[EXERCISE]
Your answer should be the lines below from the one with "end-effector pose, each" to the one with "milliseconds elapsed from", both included, given again exactly and with nothing added.

[INPUT DATA]
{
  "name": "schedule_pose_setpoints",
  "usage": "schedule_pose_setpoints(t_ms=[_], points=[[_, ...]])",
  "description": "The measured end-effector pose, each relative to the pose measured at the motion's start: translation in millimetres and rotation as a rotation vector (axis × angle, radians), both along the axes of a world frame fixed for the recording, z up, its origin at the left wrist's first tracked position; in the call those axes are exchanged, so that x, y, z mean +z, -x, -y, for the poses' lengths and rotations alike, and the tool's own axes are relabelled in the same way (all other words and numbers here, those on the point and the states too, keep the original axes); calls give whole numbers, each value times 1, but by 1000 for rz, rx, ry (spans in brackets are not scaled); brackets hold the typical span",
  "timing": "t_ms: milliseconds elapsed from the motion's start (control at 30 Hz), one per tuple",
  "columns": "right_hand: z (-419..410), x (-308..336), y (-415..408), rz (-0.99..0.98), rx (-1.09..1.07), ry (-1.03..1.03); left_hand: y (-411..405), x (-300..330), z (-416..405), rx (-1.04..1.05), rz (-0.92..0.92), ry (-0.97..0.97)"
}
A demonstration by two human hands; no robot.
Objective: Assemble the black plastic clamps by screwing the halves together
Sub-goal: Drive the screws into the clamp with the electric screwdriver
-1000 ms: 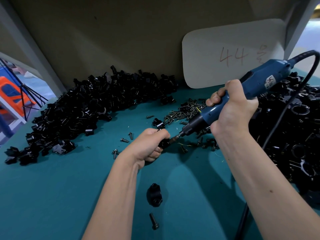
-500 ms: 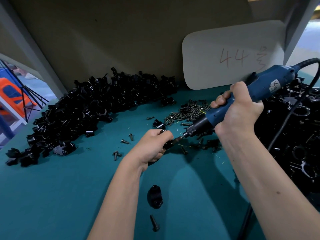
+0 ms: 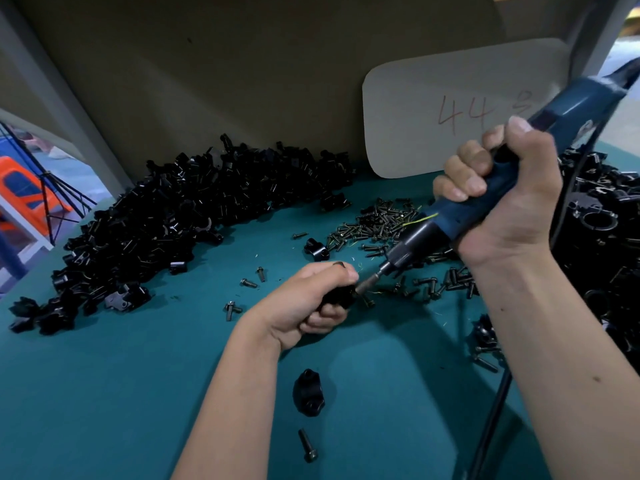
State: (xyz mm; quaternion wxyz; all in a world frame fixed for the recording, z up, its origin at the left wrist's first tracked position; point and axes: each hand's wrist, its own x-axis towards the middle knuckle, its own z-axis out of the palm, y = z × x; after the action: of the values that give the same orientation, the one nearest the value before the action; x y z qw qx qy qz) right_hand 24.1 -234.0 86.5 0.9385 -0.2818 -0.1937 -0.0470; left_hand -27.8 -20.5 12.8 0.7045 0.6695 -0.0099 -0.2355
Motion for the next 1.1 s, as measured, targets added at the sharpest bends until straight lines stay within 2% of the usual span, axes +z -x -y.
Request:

[EXERCISE SOLUTION]
  "description": "The measured end-effector pose, each relative to the pose measured at the motion's start: translation in millimetres and rotation as a rotation vector (axis × angle, radians), both along the axes of a world frame fixed for the recording, z up, its origin at the left wrist's first tracked position; in the call those axes are exchanged, so that x, y, z mean +z, -x, -y, for the poses' lengths and rotations alike, and the tool's own axes are relabelled in the same way (all other words and numbers here, those on the point and the states too, keep the original axes); calls give whole numbers, each value times 1, but by 1000 for rz, rx, ry (spans in brackets are not scaled); brackets hold the typical span",
  "timing": "t_ms: milliseconds elapsed from the motion's start (control at 30 Hz), one per tuple",

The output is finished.